--- Records for this task ---
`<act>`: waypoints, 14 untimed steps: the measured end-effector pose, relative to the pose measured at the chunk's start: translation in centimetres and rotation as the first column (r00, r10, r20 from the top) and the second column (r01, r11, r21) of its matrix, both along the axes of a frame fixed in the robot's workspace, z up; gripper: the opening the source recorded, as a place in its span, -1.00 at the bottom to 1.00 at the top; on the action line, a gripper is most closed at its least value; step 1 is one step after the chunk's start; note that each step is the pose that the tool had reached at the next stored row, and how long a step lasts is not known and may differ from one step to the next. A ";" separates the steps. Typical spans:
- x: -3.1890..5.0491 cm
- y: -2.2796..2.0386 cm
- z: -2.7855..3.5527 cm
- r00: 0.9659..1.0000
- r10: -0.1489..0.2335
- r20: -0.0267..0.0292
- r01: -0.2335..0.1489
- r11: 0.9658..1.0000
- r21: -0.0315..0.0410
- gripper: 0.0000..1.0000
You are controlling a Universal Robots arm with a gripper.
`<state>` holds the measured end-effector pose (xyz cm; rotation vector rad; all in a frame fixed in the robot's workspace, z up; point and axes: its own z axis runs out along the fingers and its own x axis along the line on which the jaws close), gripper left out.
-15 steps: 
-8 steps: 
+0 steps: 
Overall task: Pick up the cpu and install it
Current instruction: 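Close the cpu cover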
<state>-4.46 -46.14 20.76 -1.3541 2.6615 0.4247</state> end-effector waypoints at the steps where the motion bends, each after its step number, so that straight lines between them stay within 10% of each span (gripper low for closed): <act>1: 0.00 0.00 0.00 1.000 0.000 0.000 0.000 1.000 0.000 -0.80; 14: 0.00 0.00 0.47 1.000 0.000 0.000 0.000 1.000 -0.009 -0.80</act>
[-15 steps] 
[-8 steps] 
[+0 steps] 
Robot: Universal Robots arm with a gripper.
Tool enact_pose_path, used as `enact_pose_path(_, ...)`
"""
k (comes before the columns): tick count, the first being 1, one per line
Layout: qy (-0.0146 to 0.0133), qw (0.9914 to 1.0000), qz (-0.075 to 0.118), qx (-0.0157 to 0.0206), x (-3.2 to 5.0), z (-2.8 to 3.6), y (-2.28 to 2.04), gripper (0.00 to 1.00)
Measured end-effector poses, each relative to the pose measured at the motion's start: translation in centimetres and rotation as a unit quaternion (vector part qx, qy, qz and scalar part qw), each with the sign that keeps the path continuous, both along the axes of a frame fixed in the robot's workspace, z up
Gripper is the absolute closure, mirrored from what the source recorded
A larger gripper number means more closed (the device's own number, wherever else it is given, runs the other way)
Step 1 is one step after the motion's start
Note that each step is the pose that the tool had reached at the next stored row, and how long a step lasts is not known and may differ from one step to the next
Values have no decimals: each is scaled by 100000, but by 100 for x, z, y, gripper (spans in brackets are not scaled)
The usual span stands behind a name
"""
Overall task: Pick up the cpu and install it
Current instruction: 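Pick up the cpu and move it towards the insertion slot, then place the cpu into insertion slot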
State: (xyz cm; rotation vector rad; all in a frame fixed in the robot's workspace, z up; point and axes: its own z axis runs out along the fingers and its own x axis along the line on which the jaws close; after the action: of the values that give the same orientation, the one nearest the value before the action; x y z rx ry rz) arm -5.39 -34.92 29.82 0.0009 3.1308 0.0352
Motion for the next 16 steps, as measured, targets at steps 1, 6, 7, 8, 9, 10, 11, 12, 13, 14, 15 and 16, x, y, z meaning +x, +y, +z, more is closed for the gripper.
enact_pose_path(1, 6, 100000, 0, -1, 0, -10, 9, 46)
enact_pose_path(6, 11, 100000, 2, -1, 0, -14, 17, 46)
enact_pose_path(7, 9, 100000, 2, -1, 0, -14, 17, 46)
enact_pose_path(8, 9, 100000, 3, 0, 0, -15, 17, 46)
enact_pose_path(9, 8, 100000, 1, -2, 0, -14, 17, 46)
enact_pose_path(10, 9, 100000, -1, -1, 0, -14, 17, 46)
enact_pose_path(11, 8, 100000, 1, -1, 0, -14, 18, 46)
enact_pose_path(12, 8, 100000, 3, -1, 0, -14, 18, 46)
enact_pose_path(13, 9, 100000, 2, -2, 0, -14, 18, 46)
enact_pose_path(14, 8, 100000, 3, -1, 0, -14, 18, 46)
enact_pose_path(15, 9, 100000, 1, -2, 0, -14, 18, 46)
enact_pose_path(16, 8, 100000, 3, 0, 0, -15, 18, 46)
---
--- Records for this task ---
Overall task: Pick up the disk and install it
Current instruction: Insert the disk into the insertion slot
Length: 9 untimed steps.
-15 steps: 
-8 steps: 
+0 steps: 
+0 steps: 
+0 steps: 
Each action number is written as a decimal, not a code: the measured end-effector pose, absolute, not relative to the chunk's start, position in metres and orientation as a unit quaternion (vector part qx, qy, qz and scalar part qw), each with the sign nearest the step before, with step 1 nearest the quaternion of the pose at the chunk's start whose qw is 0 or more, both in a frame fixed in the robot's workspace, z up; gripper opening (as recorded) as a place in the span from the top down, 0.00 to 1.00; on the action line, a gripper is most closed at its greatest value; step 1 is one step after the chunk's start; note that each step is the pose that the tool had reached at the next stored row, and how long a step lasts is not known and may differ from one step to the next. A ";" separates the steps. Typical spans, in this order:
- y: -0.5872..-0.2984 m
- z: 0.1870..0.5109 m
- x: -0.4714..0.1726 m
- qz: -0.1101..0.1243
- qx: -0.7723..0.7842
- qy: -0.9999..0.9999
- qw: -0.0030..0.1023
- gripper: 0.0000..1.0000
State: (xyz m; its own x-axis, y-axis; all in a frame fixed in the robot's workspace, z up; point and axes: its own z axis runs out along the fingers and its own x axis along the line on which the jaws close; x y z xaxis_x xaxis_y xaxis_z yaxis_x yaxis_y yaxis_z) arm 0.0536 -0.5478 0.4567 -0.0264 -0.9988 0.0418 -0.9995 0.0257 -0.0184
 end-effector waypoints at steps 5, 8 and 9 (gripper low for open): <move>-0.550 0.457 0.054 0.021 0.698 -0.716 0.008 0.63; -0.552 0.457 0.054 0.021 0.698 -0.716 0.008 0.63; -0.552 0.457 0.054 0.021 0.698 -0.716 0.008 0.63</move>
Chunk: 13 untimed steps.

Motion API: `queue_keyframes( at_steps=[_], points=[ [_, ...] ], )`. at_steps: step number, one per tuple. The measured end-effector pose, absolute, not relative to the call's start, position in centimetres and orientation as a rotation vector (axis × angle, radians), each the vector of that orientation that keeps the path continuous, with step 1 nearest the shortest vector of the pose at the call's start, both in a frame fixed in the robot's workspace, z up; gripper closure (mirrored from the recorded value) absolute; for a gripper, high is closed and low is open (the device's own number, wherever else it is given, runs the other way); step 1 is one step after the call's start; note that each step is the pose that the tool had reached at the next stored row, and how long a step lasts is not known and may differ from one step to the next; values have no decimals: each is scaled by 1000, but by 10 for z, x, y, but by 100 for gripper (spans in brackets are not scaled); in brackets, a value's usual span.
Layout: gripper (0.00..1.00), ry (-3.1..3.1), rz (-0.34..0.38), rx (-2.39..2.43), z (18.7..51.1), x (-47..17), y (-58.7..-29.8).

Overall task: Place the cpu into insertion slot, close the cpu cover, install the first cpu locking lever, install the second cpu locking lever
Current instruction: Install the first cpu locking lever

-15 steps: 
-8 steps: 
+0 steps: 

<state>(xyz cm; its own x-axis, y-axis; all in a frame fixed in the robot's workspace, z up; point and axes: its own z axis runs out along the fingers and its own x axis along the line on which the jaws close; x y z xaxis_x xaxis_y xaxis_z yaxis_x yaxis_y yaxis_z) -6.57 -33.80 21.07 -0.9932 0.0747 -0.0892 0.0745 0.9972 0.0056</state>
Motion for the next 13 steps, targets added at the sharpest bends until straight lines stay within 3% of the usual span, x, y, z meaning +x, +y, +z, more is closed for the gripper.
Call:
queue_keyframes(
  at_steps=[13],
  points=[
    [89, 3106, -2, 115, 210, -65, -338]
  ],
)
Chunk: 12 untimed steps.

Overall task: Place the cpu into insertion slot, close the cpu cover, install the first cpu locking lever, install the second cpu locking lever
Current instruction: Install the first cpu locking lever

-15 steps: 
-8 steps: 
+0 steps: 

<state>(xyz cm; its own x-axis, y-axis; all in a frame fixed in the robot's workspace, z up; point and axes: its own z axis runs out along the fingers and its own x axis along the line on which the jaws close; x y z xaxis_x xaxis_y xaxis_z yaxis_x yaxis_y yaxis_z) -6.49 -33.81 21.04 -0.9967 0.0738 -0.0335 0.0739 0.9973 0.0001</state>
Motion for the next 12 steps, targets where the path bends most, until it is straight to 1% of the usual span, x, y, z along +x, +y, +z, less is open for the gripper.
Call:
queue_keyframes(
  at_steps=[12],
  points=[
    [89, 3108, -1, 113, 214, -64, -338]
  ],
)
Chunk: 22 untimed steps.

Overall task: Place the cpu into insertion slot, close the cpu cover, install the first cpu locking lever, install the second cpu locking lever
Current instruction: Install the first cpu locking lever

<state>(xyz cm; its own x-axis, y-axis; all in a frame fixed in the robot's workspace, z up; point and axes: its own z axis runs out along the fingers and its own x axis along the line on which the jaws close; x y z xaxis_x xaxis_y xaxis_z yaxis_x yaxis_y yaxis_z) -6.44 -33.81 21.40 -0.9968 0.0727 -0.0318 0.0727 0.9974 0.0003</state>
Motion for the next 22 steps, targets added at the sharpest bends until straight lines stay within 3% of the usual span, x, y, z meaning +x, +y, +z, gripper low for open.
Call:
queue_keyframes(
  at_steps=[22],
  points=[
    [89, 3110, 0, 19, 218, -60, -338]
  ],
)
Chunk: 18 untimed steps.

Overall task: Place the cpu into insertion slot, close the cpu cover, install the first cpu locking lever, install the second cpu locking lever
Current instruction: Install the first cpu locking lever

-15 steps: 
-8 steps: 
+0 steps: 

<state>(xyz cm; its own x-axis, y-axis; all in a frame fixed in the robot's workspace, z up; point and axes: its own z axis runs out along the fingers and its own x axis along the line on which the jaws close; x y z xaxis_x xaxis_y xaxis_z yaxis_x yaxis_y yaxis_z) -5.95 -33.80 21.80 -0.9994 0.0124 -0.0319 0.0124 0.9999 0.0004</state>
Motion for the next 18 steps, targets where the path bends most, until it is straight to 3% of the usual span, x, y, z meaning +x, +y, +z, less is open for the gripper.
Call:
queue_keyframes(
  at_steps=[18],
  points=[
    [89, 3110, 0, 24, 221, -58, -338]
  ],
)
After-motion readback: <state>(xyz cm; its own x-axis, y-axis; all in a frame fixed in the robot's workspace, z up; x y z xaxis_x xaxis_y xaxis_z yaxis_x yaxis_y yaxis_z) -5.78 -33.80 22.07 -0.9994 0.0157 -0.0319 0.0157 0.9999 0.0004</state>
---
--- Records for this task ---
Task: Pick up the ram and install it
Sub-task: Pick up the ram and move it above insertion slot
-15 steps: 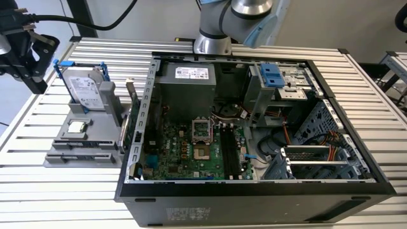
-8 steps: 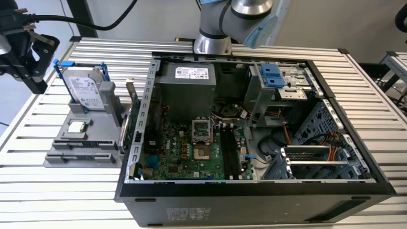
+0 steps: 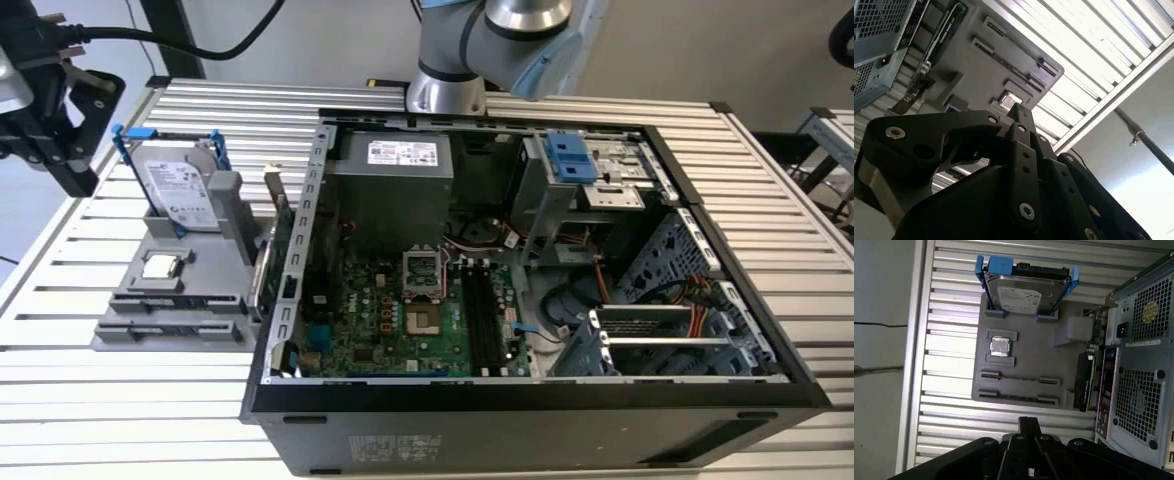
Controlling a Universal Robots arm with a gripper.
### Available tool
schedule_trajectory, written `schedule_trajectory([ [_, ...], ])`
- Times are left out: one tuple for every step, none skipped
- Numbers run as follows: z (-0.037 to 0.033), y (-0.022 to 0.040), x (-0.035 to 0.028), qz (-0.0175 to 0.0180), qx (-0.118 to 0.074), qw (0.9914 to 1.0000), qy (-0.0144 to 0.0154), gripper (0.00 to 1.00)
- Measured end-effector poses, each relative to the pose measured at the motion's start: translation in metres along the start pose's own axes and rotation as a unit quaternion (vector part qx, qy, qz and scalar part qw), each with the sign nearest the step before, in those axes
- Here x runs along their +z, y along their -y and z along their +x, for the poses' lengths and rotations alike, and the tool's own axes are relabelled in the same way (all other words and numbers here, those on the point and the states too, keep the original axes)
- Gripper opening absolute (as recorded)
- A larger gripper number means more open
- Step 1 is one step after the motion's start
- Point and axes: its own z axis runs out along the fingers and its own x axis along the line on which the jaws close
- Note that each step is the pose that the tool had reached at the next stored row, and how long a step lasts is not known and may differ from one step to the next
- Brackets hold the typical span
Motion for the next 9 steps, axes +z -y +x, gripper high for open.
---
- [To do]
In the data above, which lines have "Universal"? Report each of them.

- [Written response]
You are controlling a Universal Robots arm with a gripper.
Robot: Universal Robots arm with a gripper.
Controlling a Universal Robots arm with a gripper.

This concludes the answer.